Однако среди промышленников и финансистов было крайне мало политических деятелей. Точной информации о взглядах капиталистов у нас нет, однако можно предположить, что они склонялись не к военной диктатуре, а к полуавторитарной республике, где царили бы закон и порядок (как режимы до Примо, а также в 1934 и 1935 гг.). Предприниматели числились в основном не среди антиреспубликанцев, а в рядах правоцентристов (табл. 9.2 Приложения). Некоторые капиталисты финансировали «акциденталистских» автономных правых, а также традиционалистские и открыто авторитарные партии «Испанское действие» и «Испанское обновление» (Montero, 1977; Cabrera, 1983: 307–312; Morodo, 1985: 48–52; Preston, 1986). Что касается фашистской «Фаланги», то, как только стал очевиден ее радикальный характер, финансирование пошло на спад, но за несколько месяцев до непосредственно военного восстания его объемы вновь выросли. Хотя военное вторжение в конце концов поддержали многие, посвящены в планы заговорщиков были единицы (Payne, 1962: 61–62; Preston, 1978: гл. 7). Так что нельзя сказать, что промышленники и финансисты сгубили республику единолично, хотя их вклад, безусловно, способствовал ее гибели.
Более очевидной была роль латифундистов: особую активность в ультраправых антиреспубликанских партиях проявляли оставшиеся в Севилье рантье (табл. 9.2 Приложения, строки 1 и 2). Практически повсеместно землевладельцы противостояли рабочим союзам, Jurados Mixtos, и, конечно же, всем республиканским реформам. В более зажиточных или небольших крестьянских районах нажим мог быть сильнее, и тогда наниматели вынуждены были уступать (Bosch, 1993). Но в районах с более крупными хозяйствами, особенно на юге, землевладельцы были куда менее гибкими. Благодаря возможности заключать союзы они скорее отказались бы заниматься землей — и тогда голод заставил бы крестьян подчиниться, — чем согласились бы повысить жалованье или принять ограничения их свободы как нанимателей. Около трети убийств, данные о которых приведены в табл. 9.2, связаны с призывами землевладельцев к властям принять меры для подавления беспорядков. Волнениями была охвачена большая часть сельскохозяйственных угодий на юге. Захваты земель приобрели характер эпидемии; многие политики понимали, что положить им конец сможет лишь масштабная земельная реформа. Но с распределением земель было не все так просто: ни церковь, ни государство особо землей не владели. Поскольку в конце XIX века буржуазия на юге скупила все угодья, нельзя было возложить вину на один лишь «реакционный феодализм». Проблема имела в своей основе вполне современные классовые противоречия. Государство располагало лишь крохотной казной и неспособно было выплатить компенсацию землевладельцу. Конфликт на юге мог быть разрешен только сильным государством — либо подавлением рабочих волнений, либо земельной реформой, которая нанесла бы ущерб землевладельцам.
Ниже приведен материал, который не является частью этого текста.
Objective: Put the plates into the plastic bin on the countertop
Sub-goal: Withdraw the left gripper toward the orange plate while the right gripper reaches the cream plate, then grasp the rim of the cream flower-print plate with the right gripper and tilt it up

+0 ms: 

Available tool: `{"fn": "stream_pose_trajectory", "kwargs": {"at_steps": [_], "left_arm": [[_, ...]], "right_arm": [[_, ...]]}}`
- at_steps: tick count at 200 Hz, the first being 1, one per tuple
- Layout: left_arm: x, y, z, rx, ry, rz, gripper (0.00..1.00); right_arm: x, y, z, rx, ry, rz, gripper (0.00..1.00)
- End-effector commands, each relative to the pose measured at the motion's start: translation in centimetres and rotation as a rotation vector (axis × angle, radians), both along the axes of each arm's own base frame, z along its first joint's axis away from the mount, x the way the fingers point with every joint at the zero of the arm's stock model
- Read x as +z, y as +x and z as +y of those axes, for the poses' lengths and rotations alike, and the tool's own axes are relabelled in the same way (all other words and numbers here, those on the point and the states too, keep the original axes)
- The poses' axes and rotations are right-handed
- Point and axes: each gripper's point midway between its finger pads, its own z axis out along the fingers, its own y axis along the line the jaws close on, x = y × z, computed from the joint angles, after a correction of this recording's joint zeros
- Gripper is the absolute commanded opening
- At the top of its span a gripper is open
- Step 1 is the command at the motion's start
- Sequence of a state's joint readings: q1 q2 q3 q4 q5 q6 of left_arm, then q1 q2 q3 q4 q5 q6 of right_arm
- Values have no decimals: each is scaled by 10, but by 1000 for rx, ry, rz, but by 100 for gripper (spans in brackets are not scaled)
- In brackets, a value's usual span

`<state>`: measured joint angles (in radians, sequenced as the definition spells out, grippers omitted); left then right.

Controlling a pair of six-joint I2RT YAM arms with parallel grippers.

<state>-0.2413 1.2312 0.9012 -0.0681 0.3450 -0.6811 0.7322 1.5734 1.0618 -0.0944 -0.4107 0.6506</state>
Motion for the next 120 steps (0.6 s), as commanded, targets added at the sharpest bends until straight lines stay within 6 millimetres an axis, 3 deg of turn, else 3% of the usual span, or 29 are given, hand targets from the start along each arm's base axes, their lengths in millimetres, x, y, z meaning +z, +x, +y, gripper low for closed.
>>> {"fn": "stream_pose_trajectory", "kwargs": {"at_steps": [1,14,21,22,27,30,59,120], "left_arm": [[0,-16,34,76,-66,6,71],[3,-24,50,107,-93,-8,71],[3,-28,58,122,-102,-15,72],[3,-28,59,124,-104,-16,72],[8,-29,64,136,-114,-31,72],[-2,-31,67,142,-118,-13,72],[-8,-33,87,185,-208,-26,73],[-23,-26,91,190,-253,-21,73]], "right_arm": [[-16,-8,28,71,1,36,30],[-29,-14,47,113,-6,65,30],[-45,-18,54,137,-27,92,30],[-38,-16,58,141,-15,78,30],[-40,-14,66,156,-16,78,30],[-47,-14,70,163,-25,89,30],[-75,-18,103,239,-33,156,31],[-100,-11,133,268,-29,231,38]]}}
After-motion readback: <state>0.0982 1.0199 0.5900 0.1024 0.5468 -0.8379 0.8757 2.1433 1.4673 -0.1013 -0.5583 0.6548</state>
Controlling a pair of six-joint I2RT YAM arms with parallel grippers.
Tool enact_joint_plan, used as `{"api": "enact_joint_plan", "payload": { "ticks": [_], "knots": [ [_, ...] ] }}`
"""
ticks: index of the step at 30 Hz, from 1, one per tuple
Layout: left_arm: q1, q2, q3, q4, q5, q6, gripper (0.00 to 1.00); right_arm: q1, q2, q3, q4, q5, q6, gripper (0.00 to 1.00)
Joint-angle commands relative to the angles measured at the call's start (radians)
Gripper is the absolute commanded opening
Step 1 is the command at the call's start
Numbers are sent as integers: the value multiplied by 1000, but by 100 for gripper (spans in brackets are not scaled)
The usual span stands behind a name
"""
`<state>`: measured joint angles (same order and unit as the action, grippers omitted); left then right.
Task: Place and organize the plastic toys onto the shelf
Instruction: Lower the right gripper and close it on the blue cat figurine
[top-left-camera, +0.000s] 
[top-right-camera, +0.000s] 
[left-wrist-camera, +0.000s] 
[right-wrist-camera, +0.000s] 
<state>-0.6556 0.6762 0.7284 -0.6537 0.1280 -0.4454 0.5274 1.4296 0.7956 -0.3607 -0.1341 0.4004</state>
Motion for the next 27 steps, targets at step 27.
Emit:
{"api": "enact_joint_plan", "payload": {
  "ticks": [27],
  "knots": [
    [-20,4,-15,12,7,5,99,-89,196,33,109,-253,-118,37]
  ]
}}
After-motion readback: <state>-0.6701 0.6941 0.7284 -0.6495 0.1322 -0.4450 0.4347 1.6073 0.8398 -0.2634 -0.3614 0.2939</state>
В самом начале у республиканского правительства были благие намерения. Кабальеро распространил законодательство по нечастным случаям, инспекциям, разрешению споров на аграрный сектор и запретил завозить штрейкбрехеров из других районов. Зарплаты росли, в то время как цены из-за кризиса пошли вниз, и это способствовало отчуждению даже мелких фермеров, пользовавшихся наемным трудом. Власти планировали осуществить и реформу арендного права, хотя претворить ее в жизнь могла лишь Каталония, где существовала развитая организация арендаторов собственности. Но аграрный вопрос так или иначе упирался в проблемы на юге (Malefakis, 1970; Tunon de Lara, 1985: 210–218). Первое правительство, левоцентристское, пообещало провести радикальные реформы и ради этой цели издало массу документов, в том числе финансовых, однако они вызвали решительное неприятие со стороны правых и фермеров, что пошатнуло позиции центристов. Не менее трудно было принимать законопроекты, которые были бы одновременно и ориентированы на юг, и приемлемы для других регионов. К сожалению, этот вопрос был у левоцентристской коалиции не в приоритете; республиканцы делали акцент на антиклерикализм, а социалисты — на классовый конфликт в промышленной городской среде. Из 470 депутатов в ключевом заседании по аграрному вопросу приняли участие только 189. Затем из-за усиления авторитета Национальной федерации земельных рабочих (НФЗР) — социалистического профсоюза аграриев — социалисты чувствовали необходимость действовать. Но наиболее заинтересованными организациями на тот момент были реакционная Аграрная партия и анархо-синдикалисты; и те и другие были против республики.